WHAT IS EXPECTED: Without any change, set down every record below.

▶

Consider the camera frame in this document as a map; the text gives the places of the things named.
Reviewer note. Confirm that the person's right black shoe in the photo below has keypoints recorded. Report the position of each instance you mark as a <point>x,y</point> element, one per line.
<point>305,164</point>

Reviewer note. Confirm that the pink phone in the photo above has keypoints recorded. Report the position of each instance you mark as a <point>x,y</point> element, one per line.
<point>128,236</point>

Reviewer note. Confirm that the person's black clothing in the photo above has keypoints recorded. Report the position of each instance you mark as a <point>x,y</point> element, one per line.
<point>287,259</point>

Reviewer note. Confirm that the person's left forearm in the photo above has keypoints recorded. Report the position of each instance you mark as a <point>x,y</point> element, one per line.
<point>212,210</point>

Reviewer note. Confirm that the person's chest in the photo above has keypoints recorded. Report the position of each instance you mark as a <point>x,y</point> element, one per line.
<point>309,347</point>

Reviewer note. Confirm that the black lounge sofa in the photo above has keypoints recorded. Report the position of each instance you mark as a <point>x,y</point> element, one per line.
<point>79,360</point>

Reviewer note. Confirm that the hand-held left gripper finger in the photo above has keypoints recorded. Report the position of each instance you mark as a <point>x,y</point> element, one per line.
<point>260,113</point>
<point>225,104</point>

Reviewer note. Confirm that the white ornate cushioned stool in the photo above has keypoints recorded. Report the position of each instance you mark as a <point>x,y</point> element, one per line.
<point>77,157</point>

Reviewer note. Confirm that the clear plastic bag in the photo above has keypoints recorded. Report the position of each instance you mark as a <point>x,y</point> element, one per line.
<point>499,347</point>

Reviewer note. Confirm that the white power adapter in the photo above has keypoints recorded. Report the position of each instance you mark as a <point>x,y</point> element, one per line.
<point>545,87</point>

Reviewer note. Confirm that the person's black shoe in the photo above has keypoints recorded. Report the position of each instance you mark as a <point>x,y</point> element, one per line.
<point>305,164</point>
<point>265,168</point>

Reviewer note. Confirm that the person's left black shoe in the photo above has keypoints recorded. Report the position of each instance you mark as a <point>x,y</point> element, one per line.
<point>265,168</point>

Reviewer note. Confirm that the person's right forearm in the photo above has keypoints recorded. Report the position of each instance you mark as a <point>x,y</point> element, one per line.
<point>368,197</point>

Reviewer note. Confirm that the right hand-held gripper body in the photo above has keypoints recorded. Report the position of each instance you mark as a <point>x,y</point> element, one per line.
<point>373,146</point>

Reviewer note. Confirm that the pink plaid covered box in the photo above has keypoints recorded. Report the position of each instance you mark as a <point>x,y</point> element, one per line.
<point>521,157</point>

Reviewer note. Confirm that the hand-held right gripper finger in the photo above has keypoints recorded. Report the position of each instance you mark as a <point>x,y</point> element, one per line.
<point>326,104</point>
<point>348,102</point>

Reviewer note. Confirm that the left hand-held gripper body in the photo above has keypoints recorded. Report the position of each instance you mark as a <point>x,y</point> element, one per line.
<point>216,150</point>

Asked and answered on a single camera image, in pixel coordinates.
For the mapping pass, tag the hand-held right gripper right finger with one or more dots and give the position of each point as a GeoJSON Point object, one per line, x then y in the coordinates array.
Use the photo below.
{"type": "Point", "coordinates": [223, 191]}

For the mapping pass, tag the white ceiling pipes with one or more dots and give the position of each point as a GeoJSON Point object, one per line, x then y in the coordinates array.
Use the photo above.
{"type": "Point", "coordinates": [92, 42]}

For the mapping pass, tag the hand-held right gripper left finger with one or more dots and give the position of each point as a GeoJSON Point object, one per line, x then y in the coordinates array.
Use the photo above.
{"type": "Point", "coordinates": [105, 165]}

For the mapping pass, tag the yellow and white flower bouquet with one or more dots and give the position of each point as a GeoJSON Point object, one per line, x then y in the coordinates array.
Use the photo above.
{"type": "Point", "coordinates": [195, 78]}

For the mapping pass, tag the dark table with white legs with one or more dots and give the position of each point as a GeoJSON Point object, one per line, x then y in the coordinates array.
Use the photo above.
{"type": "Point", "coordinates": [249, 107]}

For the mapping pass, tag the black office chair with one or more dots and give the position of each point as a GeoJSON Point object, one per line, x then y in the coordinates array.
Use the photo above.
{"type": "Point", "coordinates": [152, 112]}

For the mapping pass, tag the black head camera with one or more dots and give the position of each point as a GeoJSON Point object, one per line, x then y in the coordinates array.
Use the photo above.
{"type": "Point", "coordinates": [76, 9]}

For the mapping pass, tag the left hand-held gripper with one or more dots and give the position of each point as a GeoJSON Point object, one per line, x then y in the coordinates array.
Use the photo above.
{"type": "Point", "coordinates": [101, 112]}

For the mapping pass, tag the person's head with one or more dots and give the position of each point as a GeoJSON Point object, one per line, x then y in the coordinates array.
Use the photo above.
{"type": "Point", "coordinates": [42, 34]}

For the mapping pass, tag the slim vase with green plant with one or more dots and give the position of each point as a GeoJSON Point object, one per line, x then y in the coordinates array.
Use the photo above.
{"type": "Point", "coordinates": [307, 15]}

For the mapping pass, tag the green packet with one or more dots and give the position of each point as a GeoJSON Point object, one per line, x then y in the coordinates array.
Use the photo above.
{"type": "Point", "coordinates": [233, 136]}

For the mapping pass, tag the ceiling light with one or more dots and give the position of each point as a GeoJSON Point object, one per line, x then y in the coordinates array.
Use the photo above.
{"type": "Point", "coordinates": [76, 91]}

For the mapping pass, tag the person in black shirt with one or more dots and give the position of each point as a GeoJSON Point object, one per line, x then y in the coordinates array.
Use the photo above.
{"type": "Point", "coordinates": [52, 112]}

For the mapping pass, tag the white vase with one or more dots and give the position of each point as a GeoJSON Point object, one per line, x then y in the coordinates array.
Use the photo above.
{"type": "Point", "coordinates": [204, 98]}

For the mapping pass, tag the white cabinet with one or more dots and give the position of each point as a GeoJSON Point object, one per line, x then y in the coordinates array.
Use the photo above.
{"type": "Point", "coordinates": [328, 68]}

◀

ANSWER BOX:
Consider the camera frame in this document as a map; the text gives the places of the things named.
Reviewer note. Confirm that the person's right black shoe in the photo below has keypoints recorded. Report the position of each instance you mark as a <point>x,y</point> element, one per line.
<point>305,164</point>

Reviewer note. Confirm that the pink phone in the photo above has keypoints recorded. Report the position of each instance you mark as a <point>x,y</point> element, one per line.
<point>128,236</point>

Reviewer note. Confirm that the person's black clothing in the photo above has keypoints recorded. Report the position of each instance you mark as a <point>x,y</point> element, one per line.
<point>287,259</point>

Reviewer note. Confirm that the person's left forearm in the photo above has keypoints recorded. Report the position of each instance you mark as a <point>x,y</point> element, one per line.
<point>212,210</point>

Reviewer note. Confirm that the person's chest in the photo above has keypoints recorded. Report the position of each instance you mark as a <point>x,y</point> element, one per line.
<point>309,347</point>

Reviewer note. Confirm that the black lounge sofa in the photo above has keypoints recorded. Report the position of each instance you mark as a <point>x,y</point> element, one per line.
<point>79,360</point>

Reviewer note. Confirm that the hand-held left gripper finger in the photo above has keypoints recorded. Report the position of each instance you mark as a <point>x,y</point> element, one per line.
<point>260,113</point>
<point>225,104</point>

Reviewer note. Confirm that the white ornate cushioned stool in the photo above has keypoints recorded. Report the position of each instance you mark as a <point>x,y</point> element, one per line.
<point>77,157</point>

Reviewer note. Confirm that the clear plastic bag in the photo above has keypoints recorded. Report the position of each instance you mark as a <point>x,y</point> element, one per line.
<point>499,347</point>

Reviewer note. Confirm that the white power adapter in the photo above has keypoints recorded. Report the position of each instance you mark as a <point>x,y</point> element, one per line.
<point>545,87</point>

Reviewer note. Confirm that the person's black shoe in the photo above has keypoints recorded. Report the position of each instance you mark as a <point>x,y</point> element, one per line.
<point>305,164</point>
<point>265,168</point>

Reviewer note. Confirm that the person's left black shoe in the photo above has keypoints recorded. Report the position of each instance you mark as a <point>x,y</point> element, one per line.
<point>265,168</point>

Reviewer note. Confirm that the person's right forearm in the photo above has keypoints recorded. Report the position of each instance you mark as a <point>x,y</point> element, one per line.
<point>368,197</point>

Reviewer note. Confirm that the right hand-held gripper body in the photo above has keypoints recorded. Report the position of each instance you mark as a <point>x,y</point> element, one per line.
<point>373,146</point>

Reviewer note. Confirm that the pink plaid covered box in the photo above has keypoints recorded. Report the position of each instance you mark as a <point>x,y</point> element, one per line.
<point>521,157</point>

Reviewer note. Confirm that the hand-held right gripper finger in the photo above has keypoints recorded. Report the position of each instance you mark as a <point>x,y</point> element, one per line.
<point>326,104</point>
<point>348,102</point>

Reviewer note. Confirm that the left hand-held gripper body in the photo above has keypoints recorded. Report the position of each instance you mark as a <point>x,y</point> element, one per line.
<point>216,150</point>

Asked and answered on a single camera image, in pixel coordinates.
For the mapping pass, tag the hand-held right gripper right finger with one or more dots and give the position of each point as a GeoJSON Point object, one per line, x then y in the coordinates array.
Use the photo below.
{"type": "Point", "coordinates": [223, 191]}

For the mapping pass, tag the white ceiling pipes with one or more dots and give the position of each point as a GeoJSON Point object, one per line, x then y in the coordinates array.
Use the photo above.
{"type": "Point", "coordinates": [92, 42]}

For the mapping pass, tag the hand-held right gripper left finger with one or more dots and give the position of each point as a GeoJSON Point object, one per line, x then y in the coordinates array.
Use the photo above.
{"type": "Point", "coordinates": [105, 165]}

For the mapping pass, tag the yellow and white flower bouquet with one or more dots and give the position of each point as a GeoJSON Point object, one per line, x then y in the coordinates array.
Use the photo above.
{"type": "Point", "coordinates": [195, 78]}

For the mapping pass, tag the dark table with white legs with one or more dots and give the position of each point as a GeoJSON Point object, one per line, x then y in the coordinates array.
Use the photo above.
{"type": "Point", "coordinates": [249, 107]}

For the mapping pass, tag the black office chair with one or more dots and give the position of each point as a GeoJSON Point object, one per line, x then y in the coordinates array.
Use the photo above.
{"type": "Point", "coordinates": [152, 112]}

For the mapping pass, tag the black head camera with one or more dots and give the position of each point as a GeoJSON Point object, one per line, x then y in the coordinates array.
Use the photo above.
{"type": "Point", "coordinates": [76, 9]}

For the mapping pass, tag the left hand-held gripper with one or more dots and give the position of each point as a GeoJSON Point object, one per line, x then y in the coordinates array.
Use the photo above.
{"type": "Point", "coordinates": [101, 112]}

For the mapping pass, tag the person's head with one or more dots and give the position of each point as a GeoJSON Point object, one per line, x then y in the coordinates array.
Use the photo above.
{"type": "Point", "coordinates": [42, 34]}

For the mapping pass, tag the slim vase with green plant with one or more dots and give the position of each point as a GeoJSON Point object, one per line, x then y in the coordinates array.
Use the photo above.
{"type": "Point", "coordinates": [307, 15]}

For the mapping pass, tag the green packet with one or more dots and give the position of each point as a GeoJSON Point object, one per line, x then y in the coordinates array.
Use the photo above.
{"type": "Point", "coordinates": [233, 136]}

For the mapping pass, tag the ceiling light with one or more dots and give the position of each point as a GeoJSON Point object, one per line, x then y in the coordinates array.
Use the photo above.
{"type": "Point", "coordinates": [76, 91]}

For the mapping pass, tag the person in black shirt with one or more dots and give the position of each point as a GeoJSON Point object, one per line, x then y in the coordinates array.
Use the photo above.
{"type": "Point", "coordinates": [52, 112]}

For the mapping pass, tag the white vase with one or more dots and give the position of each point as a GeoJSON Point object, one per line, x then y in the coordinates array.
Use the photo above.
{"type": "Point", "coordinates": [204, 98]}

For the mapping pass, tag the white cabinet with one or more dots and give the position of each point as a GeoJSON Point object, one per line, x then y in the coordinates array.
Use the photo above.
{"type": "Point", "coordinates": [328, 68]}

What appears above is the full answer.